Rachel (why are all my respondents women?) says:

This is a little random, but I was IMing a friend tonight, and we were complaining about bad days. I started to type "Yeah, when I'm mad I always cry, I'm such a pussy." And then I realized that if anyone typed that to me I'd be sort offended. Kind of. Not really. But almost. And I started thinking about what you wrote today.

I consider myself an intelligent, independent, feminist person. I wouldn't normally use any term I think is degrading or rude or nasty or offensive. But I'm also in a sketch comedy troupe, and a lot of what we do is goofing around (it's hard, when you're at a mostly upper-class Jewish university not to make lots of "we're so white and well off it hurts" jokes) using words like biznatch and pussy and stupid stuff like that. I've become kind of immune to lots of things I used to think were really offensive, because I've heard them in the context of a sketch, or improv with friends. We find humor in all kinds of stupid, offensive things, including the best rap lyrics ever: "I ain't got a problem witchoo fuckin' me. But I do got a problem witchoo not fuckin' me." So I suppose it's no real surprise that some of the vocabulary has snuck in to my everyday usage.

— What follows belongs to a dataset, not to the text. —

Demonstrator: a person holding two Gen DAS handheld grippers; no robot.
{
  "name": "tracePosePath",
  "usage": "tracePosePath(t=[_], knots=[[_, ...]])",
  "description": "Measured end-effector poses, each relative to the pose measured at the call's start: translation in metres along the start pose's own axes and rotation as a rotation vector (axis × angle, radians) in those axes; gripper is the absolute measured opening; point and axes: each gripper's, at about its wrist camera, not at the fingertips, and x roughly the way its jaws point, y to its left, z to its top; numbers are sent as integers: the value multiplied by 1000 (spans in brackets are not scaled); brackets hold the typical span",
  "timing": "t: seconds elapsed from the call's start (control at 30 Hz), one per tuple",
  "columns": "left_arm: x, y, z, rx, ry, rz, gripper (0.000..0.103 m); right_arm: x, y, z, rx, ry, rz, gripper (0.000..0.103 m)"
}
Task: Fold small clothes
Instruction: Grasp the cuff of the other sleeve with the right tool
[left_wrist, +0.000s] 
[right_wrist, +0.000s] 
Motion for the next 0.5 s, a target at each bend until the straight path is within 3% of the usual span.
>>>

Bottom line, I've been debating this for hours, and I have no idea at all if it's offensive or not. I think it can be really funny, when used properly. I think it can be really, really rude when used incorrectly. I would say... it's better to be conservative when using the word pussy.

Aww hell, everything you said today cracked me up. So you write something funny and I respond with a damn essay on morals. Sorry.


I consider every Terribly Happy to be an essay on morals. Like the time I moralized on the mic with Mystikal! Damn, those rhymes were TIGHT!

Wait. What are morals, again?

Anna Beth said:


Cunt cunt cunt.


Hi, I'm seven.

Anna later apologized for the TWI (Typing while intoxicated). I made her write "I will not say the C-word on Omar's site while drunk") 100 times on the blackboard.

Irene had this to say:

Really, you're right on the money with the entry. The word in question seems so vile b/c it sounds so -- um, ICKY. It's improved a great deal if an "s" was dropped and an "h" was added: "pushy." ("Puh-shee") I know, it sounds like a bad tourist ran across the word and attempted to sound it out. less vulgar = more chicks.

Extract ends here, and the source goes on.